Every entry has to be restated word for word.
════════════════
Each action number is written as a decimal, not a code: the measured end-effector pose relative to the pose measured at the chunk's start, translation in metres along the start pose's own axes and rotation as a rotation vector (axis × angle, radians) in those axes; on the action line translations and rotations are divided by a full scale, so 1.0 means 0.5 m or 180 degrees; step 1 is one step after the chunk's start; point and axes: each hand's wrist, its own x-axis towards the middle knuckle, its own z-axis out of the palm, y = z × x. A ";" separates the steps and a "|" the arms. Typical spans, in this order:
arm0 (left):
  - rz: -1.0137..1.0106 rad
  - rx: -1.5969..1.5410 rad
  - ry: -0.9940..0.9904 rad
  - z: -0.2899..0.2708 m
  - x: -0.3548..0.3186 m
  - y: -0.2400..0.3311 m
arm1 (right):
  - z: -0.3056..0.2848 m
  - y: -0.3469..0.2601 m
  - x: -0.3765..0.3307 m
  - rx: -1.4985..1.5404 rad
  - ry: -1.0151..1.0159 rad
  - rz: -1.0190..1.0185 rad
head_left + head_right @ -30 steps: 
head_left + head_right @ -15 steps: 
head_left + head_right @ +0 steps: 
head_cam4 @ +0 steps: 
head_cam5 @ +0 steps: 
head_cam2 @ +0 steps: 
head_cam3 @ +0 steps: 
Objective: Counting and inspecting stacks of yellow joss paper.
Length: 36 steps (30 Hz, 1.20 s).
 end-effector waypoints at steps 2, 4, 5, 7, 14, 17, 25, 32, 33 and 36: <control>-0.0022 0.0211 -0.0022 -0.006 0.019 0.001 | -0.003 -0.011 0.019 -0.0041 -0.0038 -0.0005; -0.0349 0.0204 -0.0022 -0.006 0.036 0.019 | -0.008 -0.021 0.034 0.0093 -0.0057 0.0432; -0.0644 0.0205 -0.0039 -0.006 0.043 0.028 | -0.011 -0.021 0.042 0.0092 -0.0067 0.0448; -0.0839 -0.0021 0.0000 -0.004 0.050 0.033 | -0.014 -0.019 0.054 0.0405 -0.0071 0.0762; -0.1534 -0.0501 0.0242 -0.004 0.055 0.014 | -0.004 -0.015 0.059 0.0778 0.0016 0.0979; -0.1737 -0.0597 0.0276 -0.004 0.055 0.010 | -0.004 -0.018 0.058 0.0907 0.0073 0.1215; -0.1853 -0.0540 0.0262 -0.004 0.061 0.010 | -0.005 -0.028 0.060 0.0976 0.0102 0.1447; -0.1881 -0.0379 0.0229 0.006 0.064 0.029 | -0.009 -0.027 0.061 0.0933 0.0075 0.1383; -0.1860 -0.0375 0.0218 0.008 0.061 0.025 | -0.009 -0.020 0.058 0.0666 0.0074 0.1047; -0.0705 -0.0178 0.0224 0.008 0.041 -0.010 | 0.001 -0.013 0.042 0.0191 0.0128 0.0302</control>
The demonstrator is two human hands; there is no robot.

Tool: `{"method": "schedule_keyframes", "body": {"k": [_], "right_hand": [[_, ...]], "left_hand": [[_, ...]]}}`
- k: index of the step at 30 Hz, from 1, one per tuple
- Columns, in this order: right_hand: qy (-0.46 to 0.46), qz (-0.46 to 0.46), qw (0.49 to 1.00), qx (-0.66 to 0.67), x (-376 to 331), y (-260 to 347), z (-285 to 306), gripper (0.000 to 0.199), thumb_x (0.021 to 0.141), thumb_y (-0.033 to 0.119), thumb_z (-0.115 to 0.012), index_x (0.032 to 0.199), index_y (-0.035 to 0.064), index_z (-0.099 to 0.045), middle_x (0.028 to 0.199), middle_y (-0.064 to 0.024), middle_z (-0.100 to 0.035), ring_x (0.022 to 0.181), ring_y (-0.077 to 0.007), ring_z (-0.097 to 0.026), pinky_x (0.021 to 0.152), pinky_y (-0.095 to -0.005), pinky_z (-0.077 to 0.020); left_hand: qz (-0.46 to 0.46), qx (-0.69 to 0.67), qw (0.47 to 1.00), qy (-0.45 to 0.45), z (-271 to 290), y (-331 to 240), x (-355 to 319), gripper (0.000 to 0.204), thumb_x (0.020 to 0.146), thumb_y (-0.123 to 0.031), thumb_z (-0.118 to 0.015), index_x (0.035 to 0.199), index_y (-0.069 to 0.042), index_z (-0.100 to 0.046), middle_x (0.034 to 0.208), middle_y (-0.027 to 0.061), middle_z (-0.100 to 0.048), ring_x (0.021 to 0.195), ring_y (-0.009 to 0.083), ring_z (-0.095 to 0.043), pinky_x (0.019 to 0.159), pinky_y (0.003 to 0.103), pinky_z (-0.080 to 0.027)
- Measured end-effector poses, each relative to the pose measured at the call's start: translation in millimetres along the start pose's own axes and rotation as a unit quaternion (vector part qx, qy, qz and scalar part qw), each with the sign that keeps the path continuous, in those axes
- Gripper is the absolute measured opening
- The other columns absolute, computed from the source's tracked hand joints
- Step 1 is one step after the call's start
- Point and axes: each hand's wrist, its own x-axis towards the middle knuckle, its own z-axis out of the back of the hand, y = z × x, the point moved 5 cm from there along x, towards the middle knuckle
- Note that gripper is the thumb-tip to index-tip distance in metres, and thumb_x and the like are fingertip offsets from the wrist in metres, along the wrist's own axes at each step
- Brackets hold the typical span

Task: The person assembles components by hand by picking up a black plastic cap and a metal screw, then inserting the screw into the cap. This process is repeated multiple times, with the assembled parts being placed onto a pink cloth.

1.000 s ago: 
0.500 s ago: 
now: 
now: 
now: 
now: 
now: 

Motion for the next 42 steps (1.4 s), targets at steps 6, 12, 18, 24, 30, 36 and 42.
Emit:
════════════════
**Response to the exercise**
Each action number is written as a decimal, not a code: the measured end-effector pose relative to the pose measured at the chunk's start, translation in metres along the start pose's own axes and rotation as a rotation vector (axis × angle, radians) in those axes; on the action line translations and rotations are divided by a full scale, so 1.0 means 0.5 m or 180 degrees; step 1 is one step after the chunk's start; point and axes: each hand's wrist, its own x-axis towards the middle knuckle, its own z-axis out of the palm, y = z × x. A ";" separates the steps and a "|" the arms. Typical spans, in this order:
arm0 (left):
  - rz: -1.0137..1.0106 rad
  - rx: -1.5969..1.5410 rad
  - ry: -0.9940..0.9904 rad
  - z: -0.2899..0.2708 m
  - x: -0.3548..0.3186 m
  - y: -0.2400..0.3311 m
arm1 (right):
  - z: -0.3056..0.2848 m
  - y: -0.3469..0.2601 m
  - x: -0.3765..0.3307 m
  - rx: -1.4985..1.5404 rad
  - ry: -1.0151..1.0159 rad
  - rz: -1.0190..1.0185 rad
head_left + head_right @ -30 steps: 
head_left + head_right @ -15 steps: 
head_left + head_right @ +0 steps: 
head_cam4 @ +0 steps: 
head_cam5 @ +0 steps: 
head_cam2 @ +0 steps: 
head_cam3 @ +0 steps: 
Objective: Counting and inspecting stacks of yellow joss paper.
Length: 36 steps (30 Hz, 1.20 s).
 end-effector waypoints at steps 2, 4, 5, 7, 14, 17, 25, 32, 33 and 36: <control>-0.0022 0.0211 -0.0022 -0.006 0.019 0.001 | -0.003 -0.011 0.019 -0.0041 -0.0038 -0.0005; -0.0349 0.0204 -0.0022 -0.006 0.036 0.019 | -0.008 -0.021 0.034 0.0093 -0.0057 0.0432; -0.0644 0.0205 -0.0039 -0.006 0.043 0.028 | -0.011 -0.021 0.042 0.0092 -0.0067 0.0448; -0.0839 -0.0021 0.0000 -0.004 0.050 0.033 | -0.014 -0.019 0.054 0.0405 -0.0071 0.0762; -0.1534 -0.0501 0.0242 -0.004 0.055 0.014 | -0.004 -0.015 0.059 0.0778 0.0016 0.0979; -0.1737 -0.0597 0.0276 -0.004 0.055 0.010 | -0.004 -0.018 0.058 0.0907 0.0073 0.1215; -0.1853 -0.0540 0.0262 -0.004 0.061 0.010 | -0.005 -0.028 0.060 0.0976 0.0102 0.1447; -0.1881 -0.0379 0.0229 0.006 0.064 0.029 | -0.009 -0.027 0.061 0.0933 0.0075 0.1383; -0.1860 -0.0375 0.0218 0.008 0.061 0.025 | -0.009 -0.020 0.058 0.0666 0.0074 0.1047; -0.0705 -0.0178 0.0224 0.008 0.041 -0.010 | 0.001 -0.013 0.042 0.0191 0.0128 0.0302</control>
The demonstrator is two human hands; there is no robot.

Tool: `{"method": "schedule_keyframes", "body": {"k": [_], "right_hand": [[_, ...]], "left_hand": [[_, ...]]}}`
- k: index of the step at 30 Hz, from 1, one per tuple
- Columns, in this order: right_hand: qy (-0.46 to 0.46), qz (-0.46 to 0.46), qw (0.49 to 1.00), qx (-0.66 to 0.67), x (-376 to 331), y (-260 to 347), z (-285 to 306), gripper (0.000 to 0.199), thumb_x (0.021 to 0.141), thumb_y (-0.033 to 0.119), thumb_z (-0.115 to 0.012), index_x (0.032 to 0.199), index_y (-0.035 to 0.064), index_z (-0.099 to 0.045), middle_x (0.028 to 0.199), middle_y (-0.064 to 0.024), middle_z (-0.100 to 0.035), ring_x (0.022 to 0.181), ring_y (-0.077 to 0.007), ring_z (-0.097 to 0.026), pinky_x (0.021 to 0.152), pinky_y (-0.095 to -0.005), pinky_z (-0.077 to 0.020); left_hand: qz (-0.46 to 0.46), qx (-0.69 to 0.67), qw (0.47 to 1.00), qy (-0.45 to 0.45), z (-271 to 290), y (-331 to 240), x (-355 to 319), gripper (0.000 to 0.204), thumb_x (0.020 to 0.146), thumb_y (-0.123 to 0.031), thumb_z (-0.118 to 0.015), index_x (0.035 to 0.199), index_y (-0.069 to 0.042), index_z (-0.100 to 0.046), middle_x (0.034 to 0.208), middle_y (-0.027 to 0.061), middle_z (-0.100 to 0.048), ring_x (0.021 to 0.195), ring_y (-0.009 to 0.083), ring_z (-0.095 to 0.043), pinky_x (0.019 to 0.159), pinky_y (0.003 to 0.103), pinky_z (-0.080 to 0.027)
- Measured end-effector poses, each relative to the pose measured at the call's start: translation in millimetres along the start pose's own axes and rotation as a unit quaternion (vector part qx, qy, qz and scalar part qw), each with the sign that keeps the path continuous, in those axes
- Gripper is the absolute measured opening
- The other columns absolute, computed from the source's tracked hand joints
- Step 1 is one step after the call's start
- Point and axes: each hand's wrist, its own x-axis towards the middle knuckle, its own z-axis out of the back of the hand, y = z × x, the point moved 5 cm from there along x, towards the middle knuckle
- Note that gripper is the thumb-tip to index-tip distance in metres, and thumb_x and the like are fingertip offsets from the wrist in metres, along the wrist's own axes at each step
- Brackets hold the typical span

Task: The person assembles components by hand by picking up a black plastic cap and a metal screw, then inserting the screw into the cap. This process is repeated multiple times, with the assembled parts being placed onto a pink cloth.

1.000 s ago: 
0.500 s ago: 
now: 
now: 
now: 
now: 
now: 

Motion for the next 42 steps (1.4 s), targets at steps 6, 12, 18, 24, 30, 36 and 42.
Emit:

With this, the exercise is finished.